All 46 seats in the South Carolina Senate 24 seats needed for a majority
|  | Majority party | Minority party |
| Leader | John Courson | John C. Land III |
| Party | Republican | Democratic |
| Leader's seat | 20th | 36th |
| Last election | 27 | 19 |
| Seats before | 27 | 19 |
| Seats after | 28 | 18 |
| Seat change | +1 | −1 |
- Results: Republican gain Republican hold Democratic hold
| President pro tempore before election John Courson Republican | Elected President pro tempore John Courson Republican |

= 2012 South Carolina Senate election =

The 2012 South Carolina Senate elections were held on Tuesday, November 6, 2012. The primary elections were held on June 12 and the runoff elections were held two weeks later on June 26. The current composition of the state delegation is 28 Republicans and 18 Democrats. Senators are elected for four-year terms, all in the same year.

==Predictions==

| Source | Ranking | As of |
|---|---|---|
| Governing | Safe R | October 24, 2012 |

== Detailed Results ==

| District 1 • District 2 • District 3 • District 4 • District 5 • District 6 • District 7 • District 8 • District 9 • District 10 • District 11 • District 12 • District 13 • District 14 • District 15 • District 16 • District 17 • District 18 • District 19 • District 20 • District 21 • District 22 • District 23 • District 24 • District 25 • District 26 • District 27 • District 28 • District 29 • District 30 • District 31 • District 32 • District 33 • District 34 • District 35 • District 36 • District 37 • District 38 • District 39 • District 40 • District 41 • District 42 • District 43 • District 44 • District 45 • District 46 |

=== District 1 ===
District 1 covers parts of Oconee and Pickens Counties. Incumbent Thomas C. Alexander ran unopposed in the Republican primary and the general election. He was reelected to his fifth full-term as senator.
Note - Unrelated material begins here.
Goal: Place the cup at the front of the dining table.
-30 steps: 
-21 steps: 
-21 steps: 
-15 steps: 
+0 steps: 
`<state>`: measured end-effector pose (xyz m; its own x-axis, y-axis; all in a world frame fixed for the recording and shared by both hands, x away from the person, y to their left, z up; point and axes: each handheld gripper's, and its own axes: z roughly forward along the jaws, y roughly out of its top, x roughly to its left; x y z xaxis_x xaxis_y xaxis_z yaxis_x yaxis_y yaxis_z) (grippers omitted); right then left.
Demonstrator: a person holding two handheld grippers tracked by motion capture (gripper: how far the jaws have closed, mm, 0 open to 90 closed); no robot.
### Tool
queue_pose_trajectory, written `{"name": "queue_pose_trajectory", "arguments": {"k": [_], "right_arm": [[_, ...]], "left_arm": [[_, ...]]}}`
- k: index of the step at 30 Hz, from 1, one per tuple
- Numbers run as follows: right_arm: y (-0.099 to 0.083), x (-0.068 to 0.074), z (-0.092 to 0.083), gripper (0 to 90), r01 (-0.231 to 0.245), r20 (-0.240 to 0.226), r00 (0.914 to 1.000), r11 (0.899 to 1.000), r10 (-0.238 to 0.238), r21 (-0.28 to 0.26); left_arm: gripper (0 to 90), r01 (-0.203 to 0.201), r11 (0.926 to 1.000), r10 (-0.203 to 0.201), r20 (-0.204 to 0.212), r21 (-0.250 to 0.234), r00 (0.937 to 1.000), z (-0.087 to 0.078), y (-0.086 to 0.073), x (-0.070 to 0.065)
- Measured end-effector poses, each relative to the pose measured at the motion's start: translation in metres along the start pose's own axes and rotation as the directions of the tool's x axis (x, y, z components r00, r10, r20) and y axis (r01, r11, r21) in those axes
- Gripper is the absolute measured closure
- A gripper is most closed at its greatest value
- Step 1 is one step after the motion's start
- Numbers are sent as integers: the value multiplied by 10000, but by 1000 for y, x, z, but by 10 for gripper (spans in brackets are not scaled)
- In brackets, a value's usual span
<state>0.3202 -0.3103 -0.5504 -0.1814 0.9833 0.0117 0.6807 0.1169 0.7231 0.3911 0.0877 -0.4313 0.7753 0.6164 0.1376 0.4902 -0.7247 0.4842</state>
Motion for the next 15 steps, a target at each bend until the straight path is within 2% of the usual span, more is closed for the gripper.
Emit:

South Carolina Senate District 1 General Election, 2012
| Party |  | Candidate | Votes | % |
|---|---|---|---|---|
|  | Republican | Thomas C. Alexander (incumbent) | 29,957 | 99.1 |
|  | Write-in | Other | 270 | 0.9 |
| Total votes |  |  | 30,227 | 100.0 |
|  | Republican hold |  |  |  |

=== District 2 ===
The district includes parts of Pickens county. Republican incumbent Larry A. Martin faced Republican petition candidate Rex Rice in the general election. Rice was initially on the Republican primary ballot, but due to a lawsuit about proper filing of economic interest statements, he and many other state candidates were decertified. To get on the November ballot instead, Rice pursued the little-used paper process of getting signatures of at least five percent of the district's registered voters. Martin won with 64% of the vote.

South Carolina Senate District 2 General Election, 2012
| Party |  | Candidate | Votes | % |
|---|---|---|---|---|
|  | Republican | Larry A. Martin (incumbent) | 24,013 | 64.4 |
|  | Republican | Rex Rice (petition) | 13,164 | 35.43 |
|  | Write-in | Other | 108 | 0.3 |
| Total votes |  |  | 37,285 | 100.0 |
|  | Republican hold |  |  |  |

=== District 3 ===
The district includes parts of Anderson county. Republican incumbent Kevin L. Bryant is a pharmacist. In the Republican primary, Bryant won over Don Bowen 75.93% to 24.07%.

=== District 4 ===
The district includes parts of Abbeville, Anderson and Greenwood counties. Republican incumbent William H. O'Dell is CEO of O'Dell Corporation.

=== District 5 ===
The district includes parts of Greenville and, Spartanburg counties. Retiring Republican incumbent Phillip Shoopman is a retired businessman. Tom Corbin won the election for District 5 after defeating Amanda Tieder Somers in the Republican primary.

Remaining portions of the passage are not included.